State only the number of lines below where the word "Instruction" is found.

Top of Raw data

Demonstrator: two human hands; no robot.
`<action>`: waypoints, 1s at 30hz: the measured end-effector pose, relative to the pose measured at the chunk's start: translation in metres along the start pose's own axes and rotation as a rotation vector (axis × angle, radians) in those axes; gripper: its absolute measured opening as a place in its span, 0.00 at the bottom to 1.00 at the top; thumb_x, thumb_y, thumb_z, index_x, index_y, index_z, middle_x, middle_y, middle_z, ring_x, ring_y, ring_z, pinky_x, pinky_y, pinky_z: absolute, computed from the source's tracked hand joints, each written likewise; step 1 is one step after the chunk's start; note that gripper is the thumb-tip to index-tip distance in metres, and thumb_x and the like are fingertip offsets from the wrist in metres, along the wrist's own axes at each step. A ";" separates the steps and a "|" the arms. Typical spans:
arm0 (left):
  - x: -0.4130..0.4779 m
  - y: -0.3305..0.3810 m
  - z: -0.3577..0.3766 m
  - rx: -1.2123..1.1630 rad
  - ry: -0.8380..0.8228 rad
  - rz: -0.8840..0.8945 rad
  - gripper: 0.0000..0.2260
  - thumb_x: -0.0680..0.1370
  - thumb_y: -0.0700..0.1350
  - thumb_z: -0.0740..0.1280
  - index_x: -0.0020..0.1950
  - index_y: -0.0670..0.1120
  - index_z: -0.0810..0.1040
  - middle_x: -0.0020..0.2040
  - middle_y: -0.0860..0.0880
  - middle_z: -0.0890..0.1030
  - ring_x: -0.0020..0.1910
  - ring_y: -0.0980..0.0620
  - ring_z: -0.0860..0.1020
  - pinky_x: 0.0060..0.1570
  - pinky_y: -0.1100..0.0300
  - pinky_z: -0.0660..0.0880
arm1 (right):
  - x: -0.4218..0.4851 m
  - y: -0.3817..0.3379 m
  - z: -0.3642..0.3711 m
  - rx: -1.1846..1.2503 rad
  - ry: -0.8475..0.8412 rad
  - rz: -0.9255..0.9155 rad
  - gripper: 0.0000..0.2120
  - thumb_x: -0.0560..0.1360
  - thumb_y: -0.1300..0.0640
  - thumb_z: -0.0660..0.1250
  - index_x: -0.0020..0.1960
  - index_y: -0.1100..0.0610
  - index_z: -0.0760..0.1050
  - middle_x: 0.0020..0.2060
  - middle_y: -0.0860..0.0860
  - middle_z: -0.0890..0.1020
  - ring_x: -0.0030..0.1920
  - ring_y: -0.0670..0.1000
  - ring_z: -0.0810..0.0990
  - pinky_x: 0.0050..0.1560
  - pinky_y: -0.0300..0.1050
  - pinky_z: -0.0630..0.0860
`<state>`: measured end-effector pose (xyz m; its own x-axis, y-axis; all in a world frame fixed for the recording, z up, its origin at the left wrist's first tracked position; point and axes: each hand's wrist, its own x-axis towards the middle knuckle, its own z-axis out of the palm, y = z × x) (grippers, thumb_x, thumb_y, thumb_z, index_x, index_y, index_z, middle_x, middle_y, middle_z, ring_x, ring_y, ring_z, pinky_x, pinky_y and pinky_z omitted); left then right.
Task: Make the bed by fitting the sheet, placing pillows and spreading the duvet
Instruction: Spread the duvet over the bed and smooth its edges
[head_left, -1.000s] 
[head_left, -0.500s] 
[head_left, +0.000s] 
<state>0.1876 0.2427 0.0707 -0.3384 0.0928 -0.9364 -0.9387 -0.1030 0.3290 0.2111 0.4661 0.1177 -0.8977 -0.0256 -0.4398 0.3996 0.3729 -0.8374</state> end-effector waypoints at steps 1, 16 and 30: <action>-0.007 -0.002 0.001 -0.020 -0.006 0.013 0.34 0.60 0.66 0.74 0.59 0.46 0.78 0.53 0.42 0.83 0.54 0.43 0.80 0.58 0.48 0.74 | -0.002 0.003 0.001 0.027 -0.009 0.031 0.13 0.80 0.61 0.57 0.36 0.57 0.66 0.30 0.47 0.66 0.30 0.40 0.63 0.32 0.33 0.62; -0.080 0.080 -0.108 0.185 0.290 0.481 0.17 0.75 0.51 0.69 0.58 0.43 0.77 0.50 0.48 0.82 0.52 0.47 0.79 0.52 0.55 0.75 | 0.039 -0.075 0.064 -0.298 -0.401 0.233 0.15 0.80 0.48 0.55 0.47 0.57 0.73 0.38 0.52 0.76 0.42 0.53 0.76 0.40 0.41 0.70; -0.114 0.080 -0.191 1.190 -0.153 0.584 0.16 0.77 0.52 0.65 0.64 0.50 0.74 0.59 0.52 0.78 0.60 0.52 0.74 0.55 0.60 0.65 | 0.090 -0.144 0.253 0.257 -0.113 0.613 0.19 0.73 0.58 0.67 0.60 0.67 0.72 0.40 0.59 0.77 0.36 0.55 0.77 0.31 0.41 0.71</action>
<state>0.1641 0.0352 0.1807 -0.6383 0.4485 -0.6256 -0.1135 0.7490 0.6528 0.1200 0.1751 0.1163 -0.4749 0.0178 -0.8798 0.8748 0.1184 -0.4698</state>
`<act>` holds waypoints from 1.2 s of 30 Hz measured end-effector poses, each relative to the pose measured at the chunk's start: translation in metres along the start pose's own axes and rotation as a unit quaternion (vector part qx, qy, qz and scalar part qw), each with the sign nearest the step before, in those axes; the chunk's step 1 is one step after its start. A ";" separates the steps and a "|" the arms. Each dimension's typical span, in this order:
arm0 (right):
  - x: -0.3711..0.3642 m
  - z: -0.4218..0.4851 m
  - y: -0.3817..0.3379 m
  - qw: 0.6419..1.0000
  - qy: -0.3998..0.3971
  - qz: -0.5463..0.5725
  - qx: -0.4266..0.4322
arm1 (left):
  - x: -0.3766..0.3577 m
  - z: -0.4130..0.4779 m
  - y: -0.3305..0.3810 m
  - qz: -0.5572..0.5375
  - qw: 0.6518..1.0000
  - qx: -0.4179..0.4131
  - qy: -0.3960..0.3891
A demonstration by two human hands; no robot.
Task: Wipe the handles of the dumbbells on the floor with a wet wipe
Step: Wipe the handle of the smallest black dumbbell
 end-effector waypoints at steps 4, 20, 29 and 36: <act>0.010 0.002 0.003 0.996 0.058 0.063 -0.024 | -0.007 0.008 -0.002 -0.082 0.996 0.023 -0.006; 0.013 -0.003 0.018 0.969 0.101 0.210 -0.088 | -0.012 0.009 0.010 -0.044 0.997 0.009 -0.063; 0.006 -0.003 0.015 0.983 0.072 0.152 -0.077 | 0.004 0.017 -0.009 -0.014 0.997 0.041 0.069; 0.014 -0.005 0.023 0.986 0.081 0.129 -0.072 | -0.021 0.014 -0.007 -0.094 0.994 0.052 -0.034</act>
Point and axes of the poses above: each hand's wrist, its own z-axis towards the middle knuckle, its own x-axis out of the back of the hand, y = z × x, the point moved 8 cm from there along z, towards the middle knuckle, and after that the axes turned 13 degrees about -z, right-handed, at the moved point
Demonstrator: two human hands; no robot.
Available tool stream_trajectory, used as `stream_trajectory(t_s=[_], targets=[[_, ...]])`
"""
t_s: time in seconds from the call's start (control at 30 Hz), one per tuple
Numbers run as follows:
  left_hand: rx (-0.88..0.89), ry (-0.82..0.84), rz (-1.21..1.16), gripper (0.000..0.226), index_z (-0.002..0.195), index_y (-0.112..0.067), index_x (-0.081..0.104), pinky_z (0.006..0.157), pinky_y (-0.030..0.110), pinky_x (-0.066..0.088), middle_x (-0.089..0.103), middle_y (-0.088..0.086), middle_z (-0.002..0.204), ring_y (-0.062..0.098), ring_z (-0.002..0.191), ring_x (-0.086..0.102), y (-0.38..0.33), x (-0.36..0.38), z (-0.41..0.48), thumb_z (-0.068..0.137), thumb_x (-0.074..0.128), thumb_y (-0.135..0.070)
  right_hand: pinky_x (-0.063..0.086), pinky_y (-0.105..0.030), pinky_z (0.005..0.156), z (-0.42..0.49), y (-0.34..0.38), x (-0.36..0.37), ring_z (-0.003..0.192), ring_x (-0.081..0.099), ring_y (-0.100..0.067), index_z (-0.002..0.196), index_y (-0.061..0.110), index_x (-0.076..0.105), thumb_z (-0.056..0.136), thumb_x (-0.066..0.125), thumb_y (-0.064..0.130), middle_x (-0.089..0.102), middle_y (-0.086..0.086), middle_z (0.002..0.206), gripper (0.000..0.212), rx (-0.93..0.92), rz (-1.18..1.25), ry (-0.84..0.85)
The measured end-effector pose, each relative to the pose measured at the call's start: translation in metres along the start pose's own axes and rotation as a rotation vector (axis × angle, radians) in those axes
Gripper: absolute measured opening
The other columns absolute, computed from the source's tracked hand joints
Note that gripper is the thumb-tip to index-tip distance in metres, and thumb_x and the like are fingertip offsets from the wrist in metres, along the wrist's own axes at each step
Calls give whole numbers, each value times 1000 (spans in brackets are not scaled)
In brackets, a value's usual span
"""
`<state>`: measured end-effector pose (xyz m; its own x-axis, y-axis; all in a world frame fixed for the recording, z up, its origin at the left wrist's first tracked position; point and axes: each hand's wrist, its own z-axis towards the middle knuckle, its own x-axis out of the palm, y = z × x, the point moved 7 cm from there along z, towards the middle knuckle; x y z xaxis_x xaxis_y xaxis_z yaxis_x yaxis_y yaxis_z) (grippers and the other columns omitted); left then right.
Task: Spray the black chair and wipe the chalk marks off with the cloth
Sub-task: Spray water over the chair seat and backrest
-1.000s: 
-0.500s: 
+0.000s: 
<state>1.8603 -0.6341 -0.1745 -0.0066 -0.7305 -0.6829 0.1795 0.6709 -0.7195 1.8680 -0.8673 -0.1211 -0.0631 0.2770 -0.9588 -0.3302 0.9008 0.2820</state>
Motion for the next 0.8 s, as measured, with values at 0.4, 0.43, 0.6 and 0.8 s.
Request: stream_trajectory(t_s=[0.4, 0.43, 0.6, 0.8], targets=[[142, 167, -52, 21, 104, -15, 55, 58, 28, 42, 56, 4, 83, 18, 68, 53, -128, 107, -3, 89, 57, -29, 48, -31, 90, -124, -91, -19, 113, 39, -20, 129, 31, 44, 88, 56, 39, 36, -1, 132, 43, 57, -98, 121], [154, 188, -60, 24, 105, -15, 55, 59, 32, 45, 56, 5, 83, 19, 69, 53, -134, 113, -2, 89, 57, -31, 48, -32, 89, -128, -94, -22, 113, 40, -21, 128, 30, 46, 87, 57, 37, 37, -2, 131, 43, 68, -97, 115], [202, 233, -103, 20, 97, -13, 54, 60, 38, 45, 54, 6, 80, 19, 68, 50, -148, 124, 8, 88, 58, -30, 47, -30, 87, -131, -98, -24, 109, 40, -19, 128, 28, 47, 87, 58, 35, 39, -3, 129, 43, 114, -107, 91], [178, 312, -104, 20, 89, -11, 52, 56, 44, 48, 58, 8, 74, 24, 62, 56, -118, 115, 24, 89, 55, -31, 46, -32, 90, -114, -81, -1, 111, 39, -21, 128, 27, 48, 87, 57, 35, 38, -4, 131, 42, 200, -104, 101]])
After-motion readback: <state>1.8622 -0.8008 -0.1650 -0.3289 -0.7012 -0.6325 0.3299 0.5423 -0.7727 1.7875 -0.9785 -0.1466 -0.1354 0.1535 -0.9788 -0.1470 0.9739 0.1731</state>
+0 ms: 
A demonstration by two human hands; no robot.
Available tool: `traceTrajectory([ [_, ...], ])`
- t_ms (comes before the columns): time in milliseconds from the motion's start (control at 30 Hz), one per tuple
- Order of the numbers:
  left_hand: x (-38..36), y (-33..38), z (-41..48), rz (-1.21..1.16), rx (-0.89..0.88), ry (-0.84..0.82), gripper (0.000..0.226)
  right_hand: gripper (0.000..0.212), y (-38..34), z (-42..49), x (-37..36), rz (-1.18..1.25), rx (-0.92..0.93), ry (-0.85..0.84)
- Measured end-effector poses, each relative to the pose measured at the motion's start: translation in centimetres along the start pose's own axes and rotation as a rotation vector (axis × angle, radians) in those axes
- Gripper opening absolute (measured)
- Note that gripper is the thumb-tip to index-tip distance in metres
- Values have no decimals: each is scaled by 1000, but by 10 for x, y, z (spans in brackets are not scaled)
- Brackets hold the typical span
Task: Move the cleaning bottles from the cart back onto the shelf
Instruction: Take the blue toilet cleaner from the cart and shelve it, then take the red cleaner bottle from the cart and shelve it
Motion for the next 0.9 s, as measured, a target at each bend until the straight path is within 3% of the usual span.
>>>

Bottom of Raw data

## Problem solution:
2